• **WORK INSTRUCTION**
Nothing but the lines from the one with "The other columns" down to the one with "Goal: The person" should be returned, exactly and with both ends included, from the material below.

• **GIVEN INFORMATION**
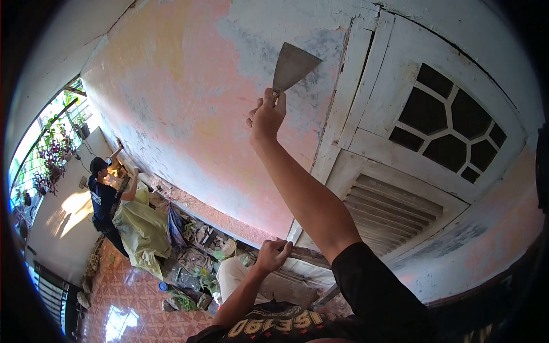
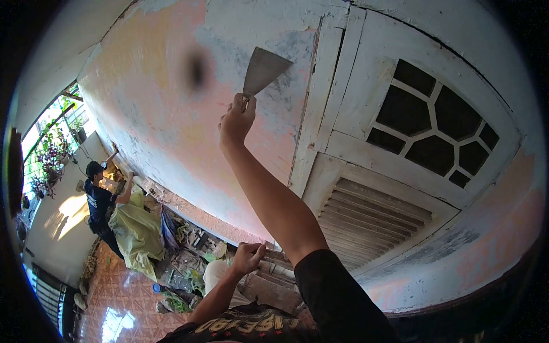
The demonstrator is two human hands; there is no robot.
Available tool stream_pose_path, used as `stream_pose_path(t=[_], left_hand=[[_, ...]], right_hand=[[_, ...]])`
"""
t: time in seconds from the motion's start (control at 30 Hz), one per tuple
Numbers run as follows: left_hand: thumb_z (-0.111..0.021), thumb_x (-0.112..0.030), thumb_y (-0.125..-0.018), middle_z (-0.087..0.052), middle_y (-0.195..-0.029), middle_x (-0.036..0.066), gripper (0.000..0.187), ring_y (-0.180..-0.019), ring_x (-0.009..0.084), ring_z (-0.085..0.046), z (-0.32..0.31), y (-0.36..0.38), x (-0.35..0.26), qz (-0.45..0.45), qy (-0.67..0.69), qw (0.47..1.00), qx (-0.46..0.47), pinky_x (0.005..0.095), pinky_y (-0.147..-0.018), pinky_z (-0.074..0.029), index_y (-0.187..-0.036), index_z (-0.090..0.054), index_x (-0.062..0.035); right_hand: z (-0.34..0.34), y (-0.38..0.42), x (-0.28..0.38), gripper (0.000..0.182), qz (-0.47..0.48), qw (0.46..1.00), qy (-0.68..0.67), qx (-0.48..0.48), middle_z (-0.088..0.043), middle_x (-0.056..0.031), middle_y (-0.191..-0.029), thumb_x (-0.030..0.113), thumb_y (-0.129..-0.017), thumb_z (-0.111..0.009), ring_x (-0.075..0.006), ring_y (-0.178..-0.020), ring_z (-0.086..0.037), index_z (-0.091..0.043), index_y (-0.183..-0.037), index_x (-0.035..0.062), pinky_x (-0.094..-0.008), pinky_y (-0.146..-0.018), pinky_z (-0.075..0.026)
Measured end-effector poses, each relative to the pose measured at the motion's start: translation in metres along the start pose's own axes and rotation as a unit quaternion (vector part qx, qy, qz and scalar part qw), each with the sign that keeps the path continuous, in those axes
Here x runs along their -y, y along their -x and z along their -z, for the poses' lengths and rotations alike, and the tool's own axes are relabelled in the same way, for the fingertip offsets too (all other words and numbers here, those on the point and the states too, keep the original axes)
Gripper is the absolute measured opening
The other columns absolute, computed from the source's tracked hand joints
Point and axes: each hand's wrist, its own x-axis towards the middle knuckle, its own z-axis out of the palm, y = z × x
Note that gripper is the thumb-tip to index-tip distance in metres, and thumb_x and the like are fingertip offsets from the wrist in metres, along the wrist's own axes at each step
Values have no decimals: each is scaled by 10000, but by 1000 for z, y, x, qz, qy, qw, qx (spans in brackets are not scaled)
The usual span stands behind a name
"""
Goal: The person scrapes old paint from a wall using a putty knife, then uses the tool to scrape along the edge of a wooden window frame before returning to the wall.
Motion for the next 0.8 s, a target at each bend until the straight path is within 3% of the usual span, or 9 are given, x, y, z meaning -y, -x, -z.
stream_pose_path(t=[0.27,0.33,0.47,0.6,0.7,0.73,0.77,0.8], left_hand=[[-564,-317,-931,-500,-610,243,384,-547,400,-497,-1,1,8,-3,7,1000,14,420,-555,-416,-753,-605,20],[-565,-316,-931,-496,-603,238,383,-542,400,-497,1,1,4,-3,6,1000,13,420,-553,-417,-749,-601,20],[-574,-303,-926,-502,-599,231,375,-531,401,-505,3,2,-5,11,22,1000,12,420,-544,-423,-730,-594,16],[-591,-285,-902,-537,-618,238,344,-564,423,-564,-2,1,8,-20,30,999,-9,429,-544,-454,-715,-619,2],[-615,-285,-873,-531,-568,226,343,-541,429,-568,-8,3,21,-50,14,998,-35,426,-532,-473,-706,-634,14],[-623,-286,-847,-638,-749,240,305,-737,421,-635,-7,4,31,-49,9,999,-5,436,-685,-515,-857,-674,15],[-623,-286,-847,-638,-749,240,305,-737,421,-635,-9,10,39,-49,8,999,-8,436,-685,-515,-857,-674,15],[-619,-278,-842,-640,-916,245,315,-891,419,-617,-11,11,41,-85,-6,996,-20,451,-793,-491,-969,-660,8]], right_hand=[[1,17,23,100,-24,1000,15,-6,-431,10,-698,214,-981,-519,-89,-421,-354,-461,-1037,155,-284,-394,-272],[18,44,12,146,7,992,116,44,-414,13,-631,206,-965,-549,-89,-404,-375,-460,-1054,132,-271,-367,-280],[96,105,3,184,-172,945,192,203,-399,32,-583,193,-963,-581,-51,-381,-346,-476,-1087,107,-245,-337,-242],[157,144,-3,251,-251,903,258,236,-410,39,-603,182,-958,-601,-21,-415,-339,-486,-1168,106,-215,-362,-229],[189,151,-23,331,-20,843,446,299,-516,-77,-619,179,-915,-604,-204,-530,-561,-477,-1198,65,-358,-512,-435],[187,151,-23,345,-28,820,478,313,-554,-134,-662,167,-903,-594,-291,-596,-601,-469,-1205,57,-406,-563,-454],[185,156,-21,360,-44,796,511,323,-592,-191,-706,156,-891,-583,-378,-661,-642,-461,-1213,48,-454,-614,-474],[182,159,-19,360,-67,769,532,348,-611,-239,-742,129,-887,-562,-446,-730,-640,-455,-1221,45,-477,-633,-480]])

• **ANSWER TO THE EXERCISE**
The other columns absolute, computed from the source's tracked hand joints
Point and axes: each hand's wrist, its own x-axis towards the middle knuckle, its own z-axis out of the palm, y = z × x
Note that gripper is the thumb-tip to index-tip distance in metres, and thumb_x and the like are fingertip offsets from the wrist in metres, along the wrist's own axes at each step
Values have no decimals: each is scaled by 10000, but by 1000 for z, y, x, qz, qy, qw, qx (spans in brackets are not scaled)
The usual span stands behind a name
"""
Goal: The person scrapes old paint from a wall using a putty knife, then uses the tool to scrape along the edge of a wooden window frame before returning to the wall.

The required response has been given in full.